The tenuous confluence between these points is a book I read many years ago by Peter Bernstein entitled ‘Against the Gods: the remarkable story of risk’.  As a non-mathematician I remember being transfixed by this book and the stories around the history of the mathematics of probability, recalling theories and approaches by Cardano, Fermat, Pascal but also addressing more modern ideas by Kahneman and Tversky around behavioural economics and their work on ‘prospect theory’.  Although I cannot recall the detail of the book, one key message I took away was how difficult it is to deal with probability and how as humans we can easily over-state or under-state the risk of an event, depending on how it is presented – irrespective of the numerical probabilities attached.  Personally, it led me to be very suspicious of all statistical data.  I’ll question even the most banal statistical fact, wondering if the data has been manipulated in some way to present the desired outcome. 

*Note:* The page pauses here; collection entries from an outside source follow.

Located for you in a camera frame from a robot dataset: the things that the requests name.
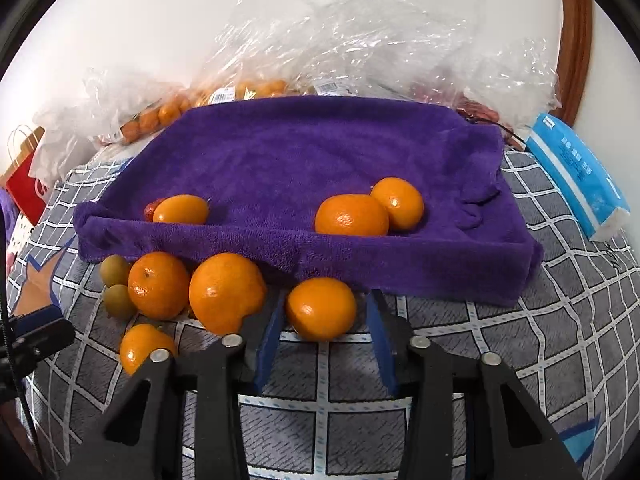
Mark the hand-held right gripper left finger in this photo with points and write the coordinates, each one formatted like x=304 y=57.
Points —
x=267 y=345

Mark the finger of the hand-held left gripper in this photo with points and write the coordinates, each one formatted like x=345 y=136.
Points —
x=37 y=313
x=45 y=337

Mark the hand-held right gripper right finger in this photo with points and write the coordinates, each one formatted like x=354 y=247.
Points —
x=384 y=350

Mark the small green fruit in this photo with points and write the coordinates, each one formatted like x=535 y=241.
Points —
x=120 y=301
x=114 y=270

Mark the oval orange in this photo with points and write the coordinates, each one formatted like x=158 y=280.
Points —
x=181 y=210
x=402 y=202

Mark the small red fruit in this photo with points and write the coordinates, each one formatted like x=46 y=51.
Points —
x=150 y=211

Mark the purple towel covered tray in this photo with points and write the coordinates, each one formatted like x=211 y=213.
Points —
x=300 y=160

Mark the red paper bag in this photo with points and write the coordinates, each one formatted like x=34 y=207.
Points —
x=22 y=185

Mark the grey checked blanket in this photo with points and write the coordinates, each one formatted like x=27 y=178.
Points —
x=550 y=340

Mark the pale grey plastic bag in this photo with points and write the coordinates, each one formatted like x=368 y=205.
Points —
x=60 y=145

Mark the clear bag of small oranges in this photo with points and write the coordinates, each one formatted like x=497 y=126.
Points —
x=145 y=110

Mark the labelled clear bag of oranges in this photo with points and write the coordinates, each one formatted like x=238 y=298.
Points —
x=250 y=87

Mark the blue tissue pack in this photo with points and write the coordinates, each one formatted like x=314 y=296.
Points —
x=575 y=175

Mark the clear bag of red tomatoes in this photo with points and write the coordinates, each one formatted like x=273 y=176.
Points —
x=475 y=105

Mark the crumpled clear plastic bag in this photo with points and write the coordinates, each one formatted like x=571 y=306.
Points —
x=375 y=25

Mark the brown wooden door frame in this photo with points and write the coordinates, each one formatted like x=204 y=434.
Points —
x=577 y=50

So, returning to the news about the risks associated from the AstraZeneca vaccine and in particular in relation to blood clots.  This morning I opened a notification from the New York Times: “Regulators may soon issue their first formal warnings about AstraZeneca’s vaccine and rare blood clots, threatening to cloud the critical global rollout of a cheap and easy-to-store vaccine, after a top vaccine official at the European Medicines Agency said that there did appear to be a link.”[i]  Switching to the news on the BBC’s website, carrying the same story, and the opening sentence under the heading of ‘How big might the risk be?’, was “It remains entirely possible the risk is zero as vaccines are not proven to cause the brain clots.”[ii]  Both news articles contained the same probability – 1 in 100,000 risk.   For some reason I felt more uneasy reading the NYT piece whilst comforted by the BBC article, perhaps it was the anticipation of the ‘formal warnings’ contrasted with ‘..the risk is zero..’.   In both cases I struggled to conceptualise the quantum of the risk.  Would I have felt better if the risk was 1 in 1,000,000?  Probably not and certainly not to the extent reflective of the relative difference between the two numbers. 

Given my inability to recall the detail of books, combined with my deficiency with assessing probabilities, perhaps it is time to dust off ‘Against the Gods..’ but that can only take place once the remaining 46% of Andrew Marr’s book is done and forgotten!